| What is needed |
Copy out the material in full. Leave every line as it is.

━━━━━━━━

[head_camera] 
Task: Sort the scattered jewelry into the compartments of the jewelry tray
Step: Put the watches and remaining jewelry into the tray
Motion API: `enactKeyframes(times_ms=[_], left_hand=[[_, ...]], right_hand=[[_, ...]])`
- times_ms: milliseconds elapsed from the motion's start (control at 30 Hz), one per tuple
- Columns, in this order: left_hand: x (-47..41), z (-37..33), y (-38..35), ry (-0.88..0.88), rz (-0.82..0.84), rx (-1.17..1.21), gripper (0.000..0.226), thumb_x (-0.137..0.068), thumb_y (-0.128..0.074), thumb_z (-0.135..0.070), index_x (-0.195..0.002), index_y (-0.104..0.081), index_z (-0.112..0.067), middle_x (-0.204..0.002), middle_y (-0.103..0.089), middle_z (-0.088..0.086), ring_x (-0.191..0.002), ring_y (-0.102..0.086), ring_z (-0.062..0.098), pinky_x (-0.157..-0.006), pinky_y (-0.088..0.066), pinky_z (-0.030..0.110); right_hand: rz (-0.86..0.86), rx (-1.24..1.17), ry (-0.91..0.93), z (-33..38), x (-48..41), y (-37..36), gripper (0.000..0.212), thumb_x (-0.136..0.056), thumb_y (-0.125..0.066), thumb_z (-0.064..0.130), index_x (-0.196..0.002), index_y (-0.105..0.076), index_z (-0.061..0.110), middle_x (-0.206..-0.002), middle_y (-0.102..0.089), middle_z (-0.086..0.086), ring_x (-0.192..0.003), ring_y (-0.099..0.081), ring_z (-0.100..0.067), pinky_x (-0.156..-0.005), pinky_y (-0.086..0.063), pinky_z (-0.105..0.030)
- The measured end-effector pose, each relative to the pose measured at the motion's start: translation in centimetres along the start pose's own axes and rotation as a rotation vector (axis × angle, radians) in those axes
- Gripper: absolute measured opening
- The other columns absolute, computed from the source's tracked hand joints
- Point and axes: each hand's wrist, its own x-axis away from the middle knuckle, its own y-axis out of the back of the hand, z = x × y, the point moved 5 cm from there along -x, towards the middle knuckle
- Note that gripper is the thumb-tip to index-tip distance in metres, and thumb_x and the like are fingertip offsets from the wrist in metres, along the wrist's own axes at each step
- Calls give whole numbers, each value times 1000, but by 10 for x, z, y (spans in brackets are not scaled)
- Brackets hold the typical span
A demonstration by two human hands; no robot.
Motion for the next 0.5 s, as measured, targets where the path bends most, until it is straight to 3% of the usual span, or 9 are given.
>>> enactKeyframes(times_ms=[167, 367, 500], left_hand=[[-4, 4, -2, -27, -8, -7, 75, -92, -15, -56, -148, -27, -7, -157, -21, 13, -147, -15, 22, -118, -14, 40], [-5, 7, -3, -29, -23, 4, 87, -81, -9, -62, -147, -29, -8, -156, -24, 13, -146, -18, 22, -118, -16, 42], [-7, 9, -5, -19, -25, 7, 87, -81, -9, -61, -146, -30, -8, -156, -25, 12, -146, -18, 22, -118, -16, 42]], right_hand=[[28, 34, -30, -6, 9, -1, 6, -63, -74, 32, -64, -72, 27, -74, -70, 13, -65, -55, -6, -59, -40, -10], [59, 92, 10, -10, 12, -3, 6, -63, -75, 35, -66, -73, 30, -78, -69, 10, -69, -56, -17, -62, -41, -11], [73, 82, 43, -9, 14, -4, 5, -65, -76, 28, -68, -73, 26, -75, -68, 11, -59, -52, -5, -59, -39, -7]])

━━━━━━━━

| Problem solution |
[head_camera] 
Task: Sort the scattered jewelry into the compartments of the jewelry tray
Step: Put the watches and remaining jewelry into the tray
Motion API: `enactKeyframes(times_ms=[_], left_hand=[[_, ...]], right_hand=[[_, ...]])`
- times_ms: milliseconds elapsed from the motion's start (control at 30 Hz), one per tuple
- Columns, in this order: left_hand: x (-47..41), z (-37..33), y (-38..35), ry (-0.88..0.88), rz (-0.82..0.84), rx (-1.17..1.21), gripper (0.000..0.226), thumb_x (-0.137..0.068), thumb_y (-0.128..0.074), thumb_z (-0.135..0.070), index_x (-0.195..0.002), index_y (-0.104..0.081), index_z (-0.112..0.067), middle_x (-0.204..0.002), middle_y (-0.103..0.089), middle_z (-0.088..0.086), ring_x (-0.191..0.002), ring_y (-0.102..0.086), ring_z (-0.062..0.098), pinky_x (-0.157..-0.006), pinky_y (-0.088..0.066), pinky_z (-0.030..0.110); right_hand: rz (-0.86..0.86), rx (-1.24..1.17), ry (-0.91..0.93), z (-33..38), x (-48..41), y (-37..36), gripper (0.000..0.212), thumb_x (-0.136..0.056), thumb_y (-0.125..0.066), thumb_z (-0.064..0.130), index_x (-0.196..0.002), index_y (-0.105..0.076), index_z (-0.061..0.110), middle_x (-0.206..-0.002), middle_y (-0.102..0.089), middle_z (-0.086..0.086), ring_x (-0.192..0.003), ring_y (-0.099..0.081), ring_z (-0.100..0.067), pinky_x (-0.156..-0.005), pinky_y (-0.086..0.063), pinky_z (-0.105..0.030)
- The measured end-effector pose, each relative to the pose measured at the motion's start: translation in centimetres along the start pose's own axes and rotation as a rotation vector (axis × angle, radians) in those axes
- Gripper: absolute measured opening
- The other columns absolute, computed from the source's tracked hand joints
- Point and axes: each hand's wrist, its own x-axis away from the middle knuckle, its own y-axis out of the back of the hand, z = x × y, the point moved 5 cm from there along -x, towards the middle knuckle
- Note that gripper is the thumb-tip to index-tip distance in metres, and thumb_x and the like are fingertip offsets from the wrist in metres, along the wrist's own axes at each step
- Calls give whole numbers, each value times 1000, but by 10 for x, z, y (spans in brackets are not scaled)
- Brackets hold the typical span
A demonstration by two human hands; no robot.
Motion for the next 0.5 s, as measured, targets where the path bends most, until it is straight to 3% of the usual span, or 9 are given.
>>> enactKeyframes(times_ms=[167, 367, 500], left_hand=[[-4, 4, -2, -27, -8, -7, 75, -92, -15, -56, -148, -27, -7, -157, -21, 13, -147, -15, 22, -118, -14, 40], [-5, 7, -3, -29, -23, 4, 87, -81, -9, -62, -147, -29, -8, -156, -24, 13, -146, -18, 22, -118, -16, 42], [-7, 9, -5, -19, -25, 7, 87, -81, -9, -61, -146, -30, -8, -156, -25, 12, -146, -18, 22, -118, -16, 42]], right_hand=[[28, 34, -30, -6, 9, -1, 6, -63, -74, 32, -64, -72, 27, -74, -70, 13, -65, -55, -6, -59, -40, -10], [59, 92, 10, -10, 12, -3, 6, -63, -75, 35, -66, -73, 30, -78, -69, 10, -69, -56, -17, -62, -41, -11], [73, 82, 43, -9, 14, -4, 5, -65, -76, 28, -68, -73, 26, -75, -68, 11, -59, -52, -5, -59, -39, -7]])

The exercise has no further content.